*PROBLEM TO SOLVE:* The whole listing should come back exactly as written, except for the pictures.

*INFORMATION:*
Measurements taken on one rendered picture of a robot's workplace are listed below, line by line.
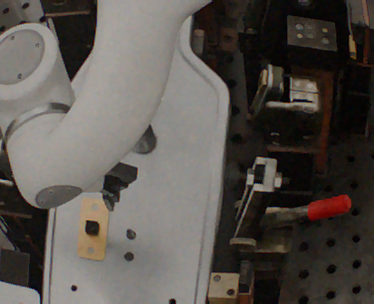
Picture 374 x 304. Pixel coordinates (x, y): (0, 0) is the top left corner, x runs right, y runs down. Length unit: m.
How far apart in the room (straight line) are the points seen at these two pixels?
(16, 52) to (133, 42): 0.12
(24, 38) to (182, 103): 0.48
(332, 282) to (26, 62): 0.81
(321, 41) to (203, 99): 0.20
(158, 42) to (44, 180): 0.15
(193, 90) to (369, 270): 0.45
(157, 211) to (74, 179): 0.41
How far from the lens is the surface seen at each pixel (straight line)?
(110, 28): 0.71
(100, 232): 1.15
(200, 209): 1.15
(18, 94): 0.75
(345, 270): 1.44
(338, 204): 0.99
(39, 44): 0.77
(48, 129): 0.76
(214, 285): 1.05
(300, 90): 1.14
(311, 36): 1.13
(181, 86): 1.23
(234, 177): 0.93
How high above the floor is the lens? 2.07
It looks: 65 degrees down
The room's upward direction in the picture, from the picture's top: 11 degrees counter-clockwise
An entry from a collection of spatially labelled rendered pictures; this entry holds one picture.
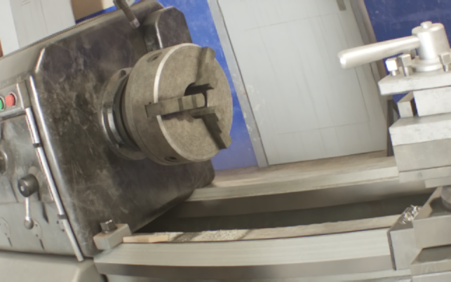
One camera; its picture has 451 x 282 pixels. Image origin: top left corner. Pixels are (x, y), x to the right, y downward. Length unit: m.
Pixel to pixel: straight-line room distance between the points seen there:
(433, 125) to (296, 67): 4.05
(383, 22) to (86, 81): 3.22
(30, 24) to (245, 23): 1.47
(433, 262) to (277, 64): 4.17
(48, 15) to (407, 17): 2.43
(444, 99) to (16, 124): 1.00
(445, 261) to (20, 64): 1.08
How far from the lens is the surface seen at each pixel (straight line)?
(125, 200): 1.87
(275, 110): 5.35
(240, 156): 5.68
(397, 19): 4.79
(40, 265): 1.90
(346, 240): 1.43
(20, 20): 5.27
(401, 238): 1.32
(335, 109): 5.12
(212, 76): 1.75
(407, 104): 1.21
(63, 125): 1.75
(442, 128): 1.15
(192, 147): 1.74
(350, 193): 1.78
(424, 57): 1.19
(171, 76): 1.72
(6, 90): 1.76
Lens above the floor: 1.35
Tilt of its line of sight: 12 degrees down
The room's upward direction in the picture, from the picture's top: 17 degrees counter-clockwise
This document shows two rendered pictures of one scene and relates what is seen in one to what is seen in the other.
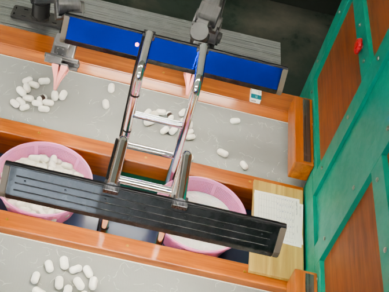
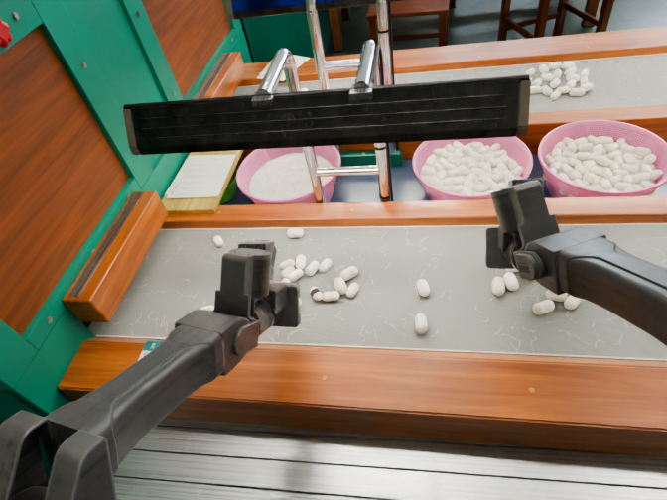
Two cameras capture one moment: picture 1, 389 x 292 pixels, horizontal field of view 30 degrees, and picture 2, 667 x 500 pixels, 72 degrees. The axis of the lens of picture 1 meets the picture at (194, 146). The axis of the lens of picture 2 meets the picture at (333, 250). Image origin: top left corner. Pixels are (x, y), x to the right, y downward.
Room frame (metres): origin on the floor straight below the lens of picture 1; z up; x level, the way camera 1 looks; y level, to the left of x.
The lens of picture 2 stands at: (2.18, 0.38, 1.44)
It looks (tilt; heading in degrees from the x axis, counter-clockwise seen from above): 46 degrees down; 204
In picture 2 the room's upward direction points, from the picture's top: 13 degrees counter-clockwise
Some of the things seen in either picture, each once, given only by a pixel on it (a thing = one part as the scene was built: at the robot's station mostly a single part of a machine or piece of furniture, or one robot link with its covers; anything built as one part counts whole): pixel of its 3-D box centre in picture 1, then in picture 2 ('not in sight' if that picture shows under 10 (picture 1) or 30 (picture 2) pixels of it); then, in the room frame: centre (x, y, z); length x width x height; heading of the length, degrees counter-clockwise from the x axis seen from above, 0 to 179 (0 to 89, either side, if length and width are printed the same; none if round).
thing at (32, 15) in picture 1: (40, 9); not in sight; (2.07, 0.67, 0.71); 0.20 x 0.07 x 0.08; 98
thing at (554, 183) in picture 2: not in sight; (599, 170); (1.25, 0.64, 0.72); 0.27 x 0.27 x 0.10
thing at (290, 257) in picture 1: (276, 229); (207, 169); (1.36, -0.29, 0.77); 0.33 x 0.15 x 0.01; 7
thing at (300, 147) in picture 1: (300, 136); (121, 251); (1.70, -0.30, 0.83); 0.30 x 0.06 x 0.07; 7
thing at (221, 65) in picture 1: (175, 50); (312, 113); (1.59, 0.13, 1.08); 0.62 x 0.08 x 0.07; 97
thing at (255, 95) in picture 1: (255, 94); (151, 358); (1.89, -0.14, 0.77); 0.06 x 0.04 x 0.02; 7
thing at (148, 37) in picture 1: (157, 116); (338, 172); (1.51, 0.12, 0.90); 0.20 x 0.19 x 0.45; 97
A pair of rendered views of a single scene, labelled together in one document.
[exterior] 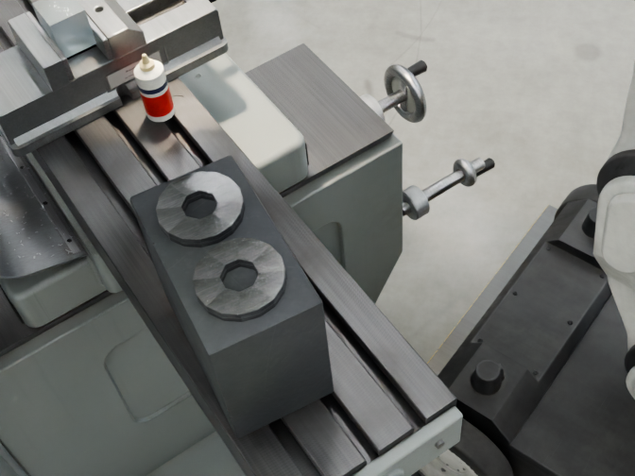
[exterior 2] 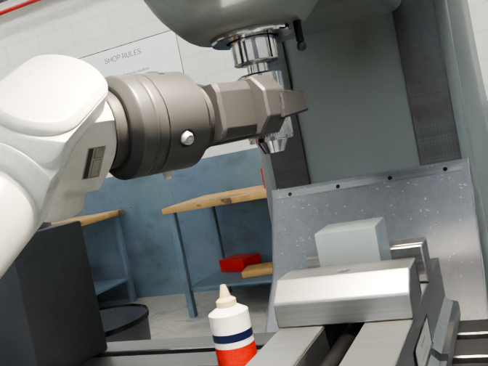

*WRITTEN REPLY:*
Measurements taken on one rendered picture of a robot's workplace are listed below, line by line.
Picture 374 x 304. Pixel coordinates (x, y): (0, 0) is the top left corner, x runs right, y runs down. Length unit: m.
How far apart in the room (straight line) are the points seen at these two pixels?
(16, 52) to (133, 42): 0.12
(24, 38) to (182, 103): 0.48
(332, 282) to (26, 62): 0.81
(321, 41) to (203, 99): 0.20
(158, 42) to (44, 180): 0.15
(193, 90) to (369, 270): 0.45
(157, 211) to (74, 179): 0.41
How far from the lens is the surface seen at each pixel (straight line)?
(110, 28): 0.71
(100, 232): 1.15
(200, 209): 1.15
(18, 94): 0.75
(345, 270): 1.44
(338, 204): 0.99
(39, 44): 0.77
(48, 129): 0.76
(214, 285): 1.05
(300, 90): 1.14
(311, 36): 1.13
(181, 86): 1.23
(234, 177): 0.93
How high above the floor is the lens? 2.07
It looks: 65 degrees down
The room's upward direction in the picture, from the picture's top: 11 degrees counter-clockwise
An entry from a collection of spatially labelled rendered pictures; this entry holds one picture.
One camera; its picture has 451 x 282 pixels. Image origin: top left corner. Pixels are (x, y), x to the right, y downward. Length unit: m.
Pixel to pixel: straight-line room distance between the points seen there:
(433, 125) to (296, 67): 4.05
(383, 22) to (86, 81): 3.22
(30, 24) to (245, 23): 1.47
(433, 262) to (277, 64): 4.17
(48, 15) to (407, 17): 2.43
(444, 99) to (16, 124): 1.00
(445, 261) to (20, 64): 1.08
How far from the lens is the surface seen at each pixel (straight line)?
(125, 200): 1.87
(275, 110): 5.35
(240, 156): 5.68
(397, 19): 4.79
(40, 265): 1.90
(346, 240): 1.43
(20, 20): 5.27
(401, 238): 1.32
(335, 109): 5.12
(212, 76): 1.75
(407, 104): 1.21
(63, 125): 1.75
(442, 128): 1.15
(192, 147): 1.74
(350, 193): 1.78
(424, 57): 1.19
(171, 76): 1.72
(6, 90): 1.76
Lens above the floor: 1.35
Tilt of its line of sight: 12 degrees down
The room's upward direction in the picture, from the picture's top: 17 degrees counter-clockwise
This document shows two rendered pictures of one scene and relates what is seen in one to what is seen in the other.
Two cameras capture one moment: picture 1, 389 x 292 pixels, horizontal field of view 30 degrees, and picture 2, 667 x 500 pixels, 72 degrees. The axis of the lens of picture 1 meets the picture at (194, 146). The axis of the lens of picture 2 meets the picture at (333, 250). Image origin: top left corner. Pixels are (x, y), x to the right, y downward.
Room frame (metres): origin on the floor straight below the lens of picture 1; z up; x level, the way camera 1 looks; y level, to the left of x.
The lens of picture 2 stands at: (2.18, 0.38, 1.44)
It looks (tilt; heading in degrees from the x axis, counter-clockwise seen from above): 46 degrees down; 204
In picture 2 the room's upward direction points, from the picture's top: 13 degrees counter-clockwise
Some of the things seen in either picture, each once, given only by a pixel on it (a thing = one part as the scene was built: at the robot's station mostly a single part of a machine or piece of furniture, or one robot link with its covers; anything built as one part counts whole): pixel of its 3-D box centre in picture 1, then in picture 2 ('not in sight' if that picture shows under 10 (picture 1) or 30 (picture 2) pixels of it); then, in the room frame: centre (x, y, z); length x width x height; heading of the length, degrees counter-clockwise from the x axis seen from above, 0 to 179 (0 to 89, either side, if length and width are printed the same; none if round).
thing at (32, 15) in picture 1: (40, 9); not in sight; (2.07, 0.67, 0.71); 0.20 x 0.07 x 0.08; 98
thing at (554, 183) in picture 2: not in sight; (599, 170); (1.25, 0.64, 0.72); 0.27 x 0.27 x 0.10
thing at (290, 257) in picture 1: (276, 229); (207, 169); (1.36, -0.29, 0.77); 0.33 x 0.15 x 0.01; 7
thing at (300, 147) in picture 1: (300, 136); (121, 251); (1.70, -0.30, 0.83); 0.30 x 0.06 x 0.07; 7
thing at (221, 65) in picture 1: (175, 50); (312, 113); (1.59, 0.13, 1.08); 0.62 x 0.08 x 0.07; 97
thing at (255, 95) in picture 1: (255, 94); (151, 358); (1.89, -0.14, 0.77); 0.06 x 0.04 x 0.02; 7
thing at (148, 37) in picture 1: (157, 116); (338, 172); (1.51, 0.12, 0.90); 0.20 x 0.19 x 0.45; 97
A pair of rendered views of a single scene, labelled together in one document.
[exterior] 
[exterior 2] 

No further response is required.